Lignin is the second most abundant biopolymer on earth and accrues in large amounts in the pulp- and paper industry. While currently lignins are mainly used for low-value applications such as energy production, recently the potential of laccases for upgrading lignins has been demonstrated. In this study, two laccases of fungal and bacterial origin were characterized regarding their potential to polymerize lignosulfonate. The laccases MaL1 from Melanocarpus albomyces, and SrLA from Streptomyces rochei were heterologously expressed and showed typical characteristics of laccases, like acidic pH optima for ABTS at pH 4 and 5, respectively, and temperature optima at 50 °C and 80 °C. Polymerization of lignosulfonate with MaL1 led to an almost two-fold increase of the molecular weight, according to size exclusion (SEC) multiangle laser light scattering (MALLS) analysis. In contrast, SrLA showed considerably less activity on lignosulfonates, as measured based on oxygen consumption and SEC-MALLS.
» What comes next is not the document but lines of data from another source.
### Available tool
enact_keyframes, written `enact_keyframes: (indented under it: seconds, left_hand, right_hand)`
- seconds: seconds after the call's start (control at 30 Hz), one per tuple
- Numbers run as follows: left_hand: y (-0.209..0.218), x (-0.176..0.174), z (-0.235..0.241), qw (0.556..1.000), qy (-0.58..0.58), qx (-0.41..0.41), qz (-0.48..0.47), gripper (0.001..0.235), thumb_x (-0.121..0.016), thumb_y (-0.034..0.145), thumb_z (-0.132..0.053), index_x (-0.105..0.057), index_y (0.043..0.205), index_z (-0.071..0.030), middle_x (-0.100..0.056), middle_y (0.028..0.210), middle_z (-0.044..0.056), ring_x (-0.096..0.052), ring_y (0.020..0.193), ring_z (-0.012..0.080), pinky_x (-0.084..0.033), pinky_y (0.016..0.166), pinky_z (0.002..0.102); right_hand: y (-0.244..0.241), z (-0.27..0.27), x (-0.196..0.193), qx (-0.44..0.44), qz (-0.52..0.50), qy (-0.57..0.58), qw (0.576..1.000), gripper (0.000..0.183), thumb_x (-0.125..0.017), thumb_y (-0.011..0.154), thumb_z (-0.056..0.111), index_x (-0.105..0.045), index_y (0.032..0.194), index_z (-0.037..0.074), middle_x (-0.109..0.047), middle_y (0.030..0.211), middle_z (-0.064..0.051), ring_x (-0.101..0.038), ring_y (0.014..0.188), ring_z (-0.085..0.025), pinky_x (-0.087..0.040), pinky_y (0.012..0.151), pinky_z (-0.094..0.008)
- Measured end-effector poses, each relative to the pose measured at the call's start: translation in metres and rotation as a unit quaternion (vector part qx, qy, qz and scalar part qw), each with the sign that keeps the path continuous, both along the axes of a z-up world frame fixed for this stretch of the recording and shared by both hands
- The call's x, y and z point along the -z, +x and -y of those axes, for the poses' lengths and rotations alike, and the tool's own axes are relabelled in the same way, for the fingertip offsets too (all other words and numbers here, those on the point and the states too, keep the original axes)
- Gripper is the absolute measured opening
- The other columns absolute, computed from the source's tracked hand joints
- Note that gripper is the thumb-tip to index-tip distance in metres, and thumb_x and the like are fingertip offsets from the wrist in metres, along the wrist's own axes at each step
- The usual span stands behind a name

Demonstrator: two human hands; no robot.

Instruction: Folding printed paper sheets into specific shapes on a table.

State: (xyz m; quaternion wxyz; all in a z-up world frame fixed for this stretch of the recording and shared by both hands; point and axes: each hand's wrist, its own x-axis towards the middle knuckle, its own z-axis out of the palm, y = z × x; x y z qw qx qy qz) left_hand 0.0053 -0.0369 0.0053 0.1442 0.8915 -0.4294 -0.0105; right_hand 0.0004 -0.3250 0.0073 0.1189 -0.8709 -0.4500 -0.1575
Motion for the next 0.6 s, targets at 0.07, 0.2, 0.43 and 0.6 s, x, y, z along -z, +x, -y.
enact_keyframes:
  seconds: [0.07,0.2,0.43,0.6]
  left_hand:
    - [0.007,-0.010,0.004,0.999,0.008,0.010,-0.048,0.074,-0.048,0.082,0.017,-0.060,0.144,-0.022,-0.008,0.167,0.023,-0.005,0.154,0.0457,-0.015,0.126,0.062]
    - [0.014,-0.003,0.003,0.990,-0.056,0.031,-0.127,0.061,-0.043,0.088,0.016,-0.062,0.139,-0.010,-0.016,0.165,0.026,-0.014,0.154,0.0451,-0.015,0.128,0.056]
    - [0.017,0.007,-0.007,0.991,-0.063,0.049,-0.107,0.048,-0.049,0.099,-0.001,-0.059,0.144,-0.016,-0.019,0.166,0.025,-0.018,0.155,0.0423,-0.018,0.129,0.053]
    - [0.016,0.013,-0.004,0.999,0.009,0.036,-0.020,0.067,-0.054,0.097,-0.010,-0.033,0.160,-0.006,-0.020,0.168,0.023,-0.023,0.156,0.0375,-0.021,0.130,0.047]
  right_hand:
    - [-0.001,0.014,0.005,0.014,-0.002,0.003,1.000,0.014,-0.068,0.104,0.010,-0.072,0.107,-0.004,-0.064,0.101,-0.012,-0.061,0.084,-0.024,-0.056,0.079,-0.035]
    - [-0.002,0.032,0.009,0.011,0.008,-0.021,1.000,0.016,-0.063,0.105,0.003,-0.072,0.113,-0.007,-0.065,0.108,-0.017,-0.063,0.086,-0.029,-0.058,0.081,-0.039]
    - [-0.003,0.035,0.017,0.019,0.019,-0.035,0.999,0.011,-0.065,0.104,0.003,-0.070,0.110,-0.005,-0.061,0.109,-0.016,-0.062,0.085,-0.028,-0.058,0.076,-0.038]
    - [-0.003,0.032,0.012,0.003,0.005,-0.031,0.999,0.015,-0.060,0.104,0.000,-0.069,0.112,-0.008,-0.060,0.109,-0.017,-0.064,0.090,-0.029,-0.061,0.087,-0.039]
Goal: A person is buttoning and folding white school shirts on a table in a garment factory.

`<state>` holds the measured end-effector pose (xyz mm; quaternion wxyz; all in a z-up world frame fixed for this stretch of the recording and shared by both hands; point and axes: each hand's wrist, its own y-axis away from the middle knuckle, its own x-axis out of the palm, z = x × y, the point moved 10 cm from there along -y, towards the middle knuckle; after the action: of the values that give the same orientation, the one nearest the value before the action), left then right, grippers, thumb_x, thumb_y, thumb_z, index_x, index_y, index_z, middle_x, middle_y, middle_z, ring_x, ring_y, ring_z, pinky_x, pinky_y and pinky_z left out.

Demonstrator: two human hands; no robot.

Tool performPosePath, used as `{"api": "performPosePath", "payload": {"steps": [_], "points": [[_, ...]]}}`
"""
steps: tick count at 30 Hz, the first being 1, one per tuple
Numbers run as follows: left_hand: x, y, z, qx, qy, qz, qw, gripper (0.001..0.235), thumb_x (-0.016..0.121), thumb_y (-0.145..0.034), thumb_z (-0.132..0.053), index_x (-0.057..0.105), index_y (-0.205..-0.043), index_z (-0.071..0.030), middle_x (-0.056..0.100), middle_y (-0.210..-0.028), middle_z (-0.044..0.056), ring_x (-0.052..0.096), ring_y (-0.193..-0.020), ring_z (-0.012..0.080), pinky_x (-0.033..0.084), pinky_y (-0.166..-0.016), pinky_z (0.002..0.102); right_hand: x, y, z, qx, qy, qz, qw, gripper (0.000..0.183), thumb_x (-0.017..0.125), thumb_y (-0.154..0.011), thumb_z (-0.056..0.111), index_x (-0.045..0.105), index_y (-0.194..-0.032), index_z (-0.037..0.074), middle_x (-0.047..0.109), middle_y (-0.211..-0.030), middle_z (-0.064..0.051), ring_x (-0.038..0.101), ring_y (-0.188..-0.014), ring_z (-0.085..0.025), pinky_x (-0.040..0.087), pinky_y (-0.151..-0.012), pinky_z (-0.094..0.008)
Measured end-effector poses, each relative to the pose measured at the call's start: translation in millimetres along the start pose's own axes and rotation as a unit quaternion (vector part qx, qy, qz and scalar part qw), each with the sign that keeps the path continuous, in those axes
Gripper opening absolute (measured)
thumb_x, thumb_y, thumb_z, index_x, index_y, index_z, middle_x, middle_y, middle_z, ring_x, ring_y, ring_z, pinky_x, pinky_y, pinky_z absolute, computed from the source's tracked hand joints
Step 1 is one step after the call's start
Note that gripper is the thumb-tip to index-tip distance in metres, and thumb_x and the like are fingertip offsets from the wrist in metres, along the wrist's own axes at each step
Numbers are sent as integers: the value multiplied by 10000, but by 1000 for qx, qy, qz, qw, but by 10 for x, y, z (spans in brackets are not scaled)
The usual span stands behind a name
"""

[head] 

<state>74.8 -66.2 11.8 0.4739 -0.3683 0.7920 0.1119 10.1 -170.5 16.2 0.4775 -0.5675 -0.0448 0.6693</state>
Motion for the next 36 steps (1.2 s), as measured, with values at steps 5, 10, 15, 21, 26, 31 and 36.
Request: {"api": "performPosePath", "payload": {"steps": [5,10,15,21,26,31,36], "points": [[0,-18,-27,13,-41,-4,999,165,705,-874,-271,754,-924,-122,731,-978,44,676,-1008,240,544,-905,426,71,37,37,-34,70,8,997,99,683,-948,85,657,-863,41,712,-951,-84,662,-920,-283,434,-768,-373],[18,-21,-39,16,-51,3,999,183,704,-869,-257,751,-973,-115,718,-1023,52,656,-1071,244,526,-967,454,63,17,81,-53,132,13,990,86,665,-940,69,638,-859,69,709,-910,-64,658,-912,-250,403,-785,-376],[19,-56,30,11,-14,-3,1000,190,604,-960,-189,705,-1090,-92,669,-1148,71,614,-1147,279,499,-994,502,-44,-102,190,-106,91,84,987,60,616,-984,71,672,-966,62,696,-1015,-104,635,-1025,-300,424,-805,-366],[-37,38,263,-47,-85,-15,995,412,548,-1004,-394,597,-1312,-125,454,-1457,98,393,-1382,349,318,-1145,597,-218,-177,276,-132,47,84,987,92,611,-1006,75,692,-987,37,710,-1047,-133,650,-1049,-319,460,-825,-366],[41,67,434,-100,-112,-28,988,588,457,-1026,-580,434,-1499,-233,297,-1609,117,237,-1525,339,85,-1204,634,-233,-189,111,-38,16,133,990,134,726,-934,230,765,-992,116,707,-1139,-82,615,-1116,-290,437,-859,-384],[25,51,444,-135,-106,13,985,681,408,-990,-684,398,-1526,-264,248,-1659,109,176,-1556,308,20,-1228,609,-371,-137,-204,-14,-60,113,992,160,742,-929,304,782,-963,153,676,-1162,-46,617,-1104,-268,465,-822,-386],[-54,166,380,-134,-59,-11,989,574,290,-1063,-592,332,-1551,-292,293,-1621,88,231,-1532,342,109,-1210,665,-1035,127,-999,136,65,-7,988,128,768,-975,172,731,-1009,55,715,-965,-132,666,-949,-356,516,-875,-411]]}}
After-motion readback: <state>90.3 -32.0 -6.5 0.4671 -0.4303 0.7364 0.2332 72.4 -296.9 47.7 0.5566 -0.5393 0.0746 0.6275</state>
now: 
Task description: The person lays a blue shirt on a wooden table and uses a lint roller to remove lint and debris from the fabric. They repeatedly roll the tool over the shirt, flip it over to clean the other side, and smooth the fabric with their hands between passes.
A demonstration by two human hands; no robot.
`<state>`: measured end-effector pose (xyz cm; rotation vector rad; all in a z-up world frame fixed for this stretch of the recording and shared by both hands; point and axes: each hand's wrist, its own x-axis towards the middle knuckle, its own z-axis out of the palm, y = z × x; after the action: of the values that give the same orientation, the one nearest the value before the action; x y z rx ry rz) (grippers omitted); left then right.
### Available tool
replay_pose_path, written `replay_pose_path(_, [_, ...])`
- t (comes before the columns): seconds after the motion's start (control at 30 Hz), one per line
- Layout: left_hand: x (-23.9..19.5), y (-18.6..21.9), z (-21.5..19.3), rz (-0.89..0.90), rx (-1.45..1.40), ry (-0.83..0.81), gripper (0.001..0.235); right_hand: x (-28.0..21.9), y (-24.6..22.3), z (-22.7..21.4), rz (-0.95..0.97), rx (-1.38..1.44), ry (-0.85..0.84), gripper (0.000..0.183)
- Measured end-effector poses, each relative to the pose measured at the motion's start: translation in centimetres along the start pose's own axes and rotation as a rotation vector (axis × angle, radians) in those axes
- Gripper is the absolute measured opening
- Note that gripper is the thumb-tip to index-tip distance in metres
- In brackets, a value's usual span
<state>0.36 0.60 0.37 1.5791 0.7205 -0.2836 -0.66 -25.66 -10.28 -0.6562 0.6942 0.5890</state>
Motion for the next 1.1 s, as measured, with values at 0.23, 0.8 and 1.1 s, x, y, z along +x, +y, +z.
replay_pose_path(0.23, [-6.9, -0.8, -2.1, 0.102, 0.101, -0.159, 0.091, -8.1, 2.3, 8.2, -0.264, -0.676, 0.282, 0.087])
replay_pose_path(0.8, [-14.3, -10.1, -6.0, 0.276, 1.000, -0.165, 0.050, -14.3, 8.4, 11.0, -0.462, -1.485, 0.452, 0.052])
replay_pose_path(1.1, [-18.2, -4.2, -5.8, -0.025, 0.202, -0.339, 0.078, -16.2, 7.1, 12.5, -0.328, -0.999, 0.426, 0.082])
木质素是地球上第二丰富的生物聚合物，在纸浆和造纸工业中大量积累。虽然目前木质素主要用于能源生产等低价值应用，但最近已经证明了漆酶升级木质素的潜力。在这项研究中，真菌和细菌来源的两种漆酶的特征在于它们聚合木质素磺酸盐的潜力。漆酶马L1从Melanocarpus albomyces，和锶从LA链霉菌rochei异源表达，并在50℃和80℃下显示出漆酶的典型特性，像酸性最适pH为ABTS在分别pH为4和5，，和最适温度。木质素磺酸盐与Ma的聚合根据尺寸排阻 (SEC) 多角度激光散射 (MALLS) 分析，L1 导致分子量几乎增加了两倍。相比之下，根据耗氧量和 SEC-MALLS 测量，Sr LA 对木质素磺酸盐的活性要低得多。